Records drawn from a dataset
━━━━

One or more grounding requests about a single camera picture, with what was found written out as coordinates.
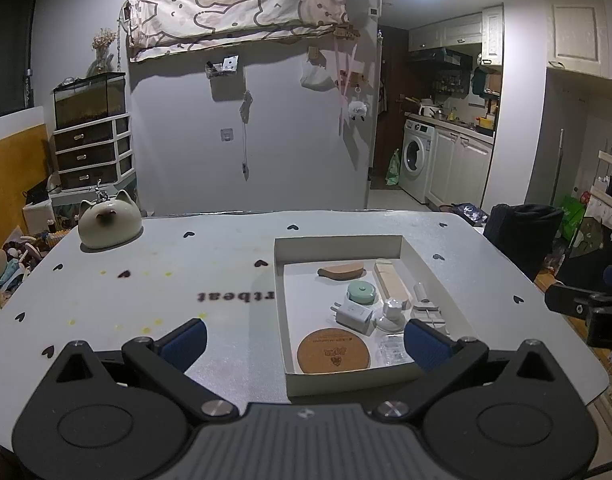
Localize white knob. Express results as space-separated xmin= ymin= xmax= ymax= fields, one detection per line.
xmin=376 ymin=297 xmax=411 ymax=333

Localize clear wall holder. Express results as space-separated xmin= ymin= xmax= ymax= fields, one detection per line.
xmin=205 ymin=54 xmax=240 ymax=80

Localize white washing machine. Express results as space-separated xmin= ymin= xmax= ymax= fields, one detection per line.
xmin=400 ymin=119 xmax=437 ymax=205

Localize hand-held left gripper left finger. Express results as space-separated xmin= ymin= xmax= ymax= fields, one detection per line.
xmin=28 ymin=318 xmax=239 ymax=423

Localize dark chair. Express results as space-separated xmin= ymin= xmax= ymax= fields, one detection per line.
xmin=483 ymin=203 xmax=564 ymax=281

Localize pile of toys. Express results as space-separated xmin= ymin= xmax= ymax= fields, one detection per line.
xmin=0 ymin=230 xmax=74 ymax=311

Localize white charger plug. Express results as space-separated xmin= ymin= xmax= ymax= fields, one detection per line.
xmin=329 ymin=301 xmax=375 ymax=337

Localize green bag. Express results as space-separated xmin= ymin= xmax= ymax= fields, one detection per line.
xmin=385 ymin=148 xmax=401 ymax=186

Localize white cardboard box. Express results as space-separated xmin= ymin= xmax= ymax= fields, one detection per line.
xmin=273 ymin=234 xmax=479 ymax=403

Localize tall white cupboard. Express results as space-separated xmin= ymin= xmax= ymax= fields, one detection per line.
xmin=545 ymin=0 xmax=609 ymax=78

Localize cat-shaped ceramic jar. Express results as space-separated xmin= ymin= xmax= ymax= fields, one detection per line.
xmin=78 ymin=190 xmax=141 ymax=251

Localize black bag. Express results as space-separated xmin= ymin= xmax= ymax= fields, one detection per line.
xmin=23 ymin=185 xmax=51 ymax=206

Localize white drawer cabinet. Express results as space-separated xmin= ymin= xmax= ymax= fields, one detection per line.
xmin=52 ymin=114 xmax=136 ymax=192

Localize white kitchen base cabinets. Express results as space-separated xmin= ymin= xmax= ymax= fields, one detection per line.
xmin=428 ymin=127 xmax=494 ymax=208

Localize brown wooden piece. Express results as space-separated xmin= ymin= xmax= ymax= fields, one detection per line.
xmin=317 ymin=261 xmax=367 ymax=282

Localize round cork coaster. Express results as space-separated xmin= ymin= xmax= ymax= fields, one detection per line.
xmin=297 ymin=327 xmax=371 ymax=374

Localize glass aquarium tank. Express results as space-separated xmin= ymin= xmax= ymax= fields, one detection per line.
xmin=53 ymin=71 xmax=128 ymax=131

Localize white storage box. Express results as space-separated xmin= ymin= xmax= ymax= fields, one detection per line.
xmin=23 ymin=200 xmax=56 ymax=241

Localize hanging cable with plug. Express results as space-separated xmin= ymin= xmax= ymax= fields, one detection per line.
xmin=240 ymin=90 xmax=254 ymax=181

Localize clear plastic case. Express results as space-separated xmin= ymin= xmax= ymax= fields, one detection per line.
xmin=375 ymin=334 xmax=417 ymax=368

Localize mop handle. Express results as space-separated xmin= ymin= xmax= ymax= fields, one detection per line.
xmin=551 ymin=130 xmax=566 ymax=206

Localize narrow white wall cabinet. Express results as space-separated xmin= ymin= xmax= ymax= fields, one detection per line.
xmin=482 ymin=6 xmax=504 ymax=68

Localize green plastic item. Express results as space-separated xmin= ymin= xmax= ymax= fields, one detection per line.
xmin=558 ymin=195 xmax=589 ymax=241

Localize grey clamp block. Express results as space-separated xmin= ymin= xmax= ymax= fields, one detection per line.
xmin=411 ymin=301 xmax=449 ymax=335

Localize dried flowers in vase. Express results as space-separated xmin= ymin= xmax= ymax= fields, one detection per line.
xmin=88 ymin=27 xmax=117 ymax=76

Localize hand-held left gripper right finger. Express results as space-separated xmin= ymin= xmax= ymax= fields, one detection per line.
xmin=370 ymin=318 xmax=574 ymax=423

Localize printed blanket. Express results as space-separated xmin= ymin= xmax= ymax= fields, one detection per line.
xmin=127 ymin=0 xmax=349 ymax=63

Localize round mint green tin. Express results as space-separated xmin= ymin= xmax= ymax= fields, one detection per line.
xmin=347 ymin=281 xmax=379 ymax=306

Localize wide white wall cabinet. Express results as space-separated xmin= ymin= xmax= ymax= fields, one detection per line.
xmin=408 ymin=12 xmax=484 ymax=53

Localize black printed cloth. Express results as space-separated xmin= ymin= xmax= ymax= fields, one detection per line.
xmin=566 ymin=212 xmax=612 ymax=271

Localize dark blue bag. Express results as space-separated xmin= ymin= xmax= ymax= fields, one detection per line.
xmin=438 ymin=202 xmax=489 ymax=227

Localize light wooden block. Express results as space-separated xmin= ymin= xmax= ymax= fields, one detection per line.
xmin=374 ymin=258 xmax=411 ymax=307

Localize white plastic bag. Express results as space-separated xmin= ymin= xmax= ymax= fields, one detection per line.
xmin=300 ymin=57 xmax=337 ymax=92

━━━━

### Exercise goal
Set every record down exactly, omitting pictures.

### Solved problem
One or more grounding requests about a single camera picture, with what was found written out as coordinates.
Localize white knob. Express results as space-separated xmin= ymin= xmax= ymax= fields, one detection per line.
xmin=376 ymin=297 xmax=411 ymax=333

Localize clear wall holder. Express results as space-separated xmin= ymin= xmax= ymax= fields, one detection per line.
xmin=205 ymin=54 xmax=240 ymax=80

Localize white washing machine. Express results as space-separated xmin= ymin= xmax= ymax= fields, one detection per line.
xmin=400 ymin=119 xmax=437 ymax=205

Localize hand-held left gripper left finger. Express results as space-separated xmin= ymin= xmax= ymax= fields, one detection per line.
xmin=28 ymin=318 xmax=239 ymax=423

Localize dark chair. Express results as space-separated xmin= ymin= xmax= ymax= fields, one detection per line.
xmin=483 ymin=203 xmax=564 ymax=281

Localize pile of toys. Express results as space-separated xmin= ymin= xmax= ymax= fields, one detection per line.
xmin=0 ymin=230 xmax=74 ymax=311

Localize white charger plug. Express results as space-separated xmin= ymin= xmax= ymax= fields, one detection per line.
xmin=329 ymin=301 xmax=375 ymax=337

Localize green bag. Express results as space-separated xmin= ymin= xmax= ymax= fields, one detection per line.
xmin=385 ymin=148 xmax=401 ymax=186

Localize white cardboard box. Express results as space-separated xmin= ymin= xmax= ymax= fields, one detection per line.
xmin=273 ymin=234 xmax=479 ymax=403

Localize tall white cupboard. Express results as space-separated xmin= ymin= xmax= ymax= fields, one detection per line.
xmin=545 ymin=0 xmax=609 ymax=78

Localize cat-shaped ceramic jar. Express results as space-separated xmin= ymin= xmax= ymax= fields, one detection per line.
xmin=78 ymin=190 xmax=141 ymax=251

Localize black bag. Express results as space-separated xmin= ymin= xmax= ymax= fields, one detection per line.
xmin=23 ymin=185 xmax=51 ymax=206

Localize white drawer cabinet. Express results as space-separated xmin= ymin= xmax= ymax= fields, one detection per line.
xmin=52 ymin=114 xmax=136 ymax=192

Localize white kitchen base cabinets. Express results as space-separated xmin= ymin= xmax= ymax= fields, one detection per line.
xmin=428 ymin=127 xmax=494 ymax=208

Localize brown wooden piece. Express results as space-separated xmin= ymin= xmax= ymax= fields, one detection per line.
xmin=317 ymin=261 xmax=367 ymax=282

Localize round cork coaster. Express results as space-separated xmin= ymin= xmax= ymax= fields, one detection per line.
xmin=297 ymin=327 xmax=371 ymax=374

Localize glass aquarium tank. Express results as space-separated xmin= ymin= xmax= ymax= fields, one detection per line.
xmin=53 ymin=71 xmax=128 ymax=131

Localize white storage box. Express results as space-separated xmin= ymin= xmax= ymax= fields, one detection per line.
xmin=23 ymin=200 xmax=56 ymax=241

Localize hanging cable with plug. Express results as space-separated xmin= ymin= xmax= ymax= fields, one detection per line.
xmin=240 ymin=90 xmax=254 ymax=181

Localize clear plastic case. Express results as space-separated xmin= ymin= xmax= ymax= fields, one detection per line.
xmin=375 ymin=334 xmax=417 ymax=368

Localize mop handle. Express results as space-separated xmin= ymin= xmax= ymax= fields, one detection per line.
xmin=551 ymin=130 xmax=566 ymax=206

Localize narrow white wall cabinet. Express results as space-separated xmin= ymin= xmax= ymax= fields, one detection per line.
xmin=482 ymin=6 xmax=504 ymax=68

Localize green plastic item. Express results as space-separated xmin= ymin= xmax= ymax= fields, one detection per line.
xmin=558 ymin=195 xmax=589 ymax=241

Localize grey clamp block. Express results as space-separated xmin= ymin= xmax= ymax= fields, one detection per line.
xmin=411 ymin=301 xmax=449 ymax=335

Localize dried flowers in vase. Express results as space-separated xmin= ymin= xmax= ymax= fields, one detection per line.
xmin=88 ymin=27 xmax=117 ymax=76

Localize hand-held left gripper right finger. Express results as space-separated xmin= ymin= xmax= ymax= fields, one detection per line.
xmin=370 ymin=318 xmax=574 ymax=423

Localize printed blanket. Express results as space-separated xmin= ymin= xmax= ymax= fields, one detection per line.
xmin=127 ymin=0 xmax=349 ymax=63

Localize round mint green tin. Express results as space-separated xmin= ymin= xmax= ymax= fields, one detection per line.
xmin=347 ymin=281 xmax=379 ymax=306

Localize wide white wall cabinet. Express results as space-separated xmin= ymin= xmax= ymax= fields, one detection per line.
xmin=408 ymin=12 xmax=484 ymax=53

Localize black printed cloth. Express results as space-separated xmin= ymin= xmax= ymax= fields, one detection per line.
xmin=566 ymin=212 xmax=612 ymax=271

Localize dark blue bag. Express results as space-separated xmin= ymin= xmax= ymax= fields, one detection per line.
xmin=438 ymin=202 xmax=489 ymax=227

Localize light wooden block. Express results as space-separated xmin= ymin= xmax= ymax= fields, one detection per line.
xmin=374 ymin=258 xmax=411 ymax=307

Localize white plastic bag. Express results as space-separated xmin= ymin= xmax= ymax= fields, one detection per line.
xmin=300 ymin=57 xmax=337 ymax=92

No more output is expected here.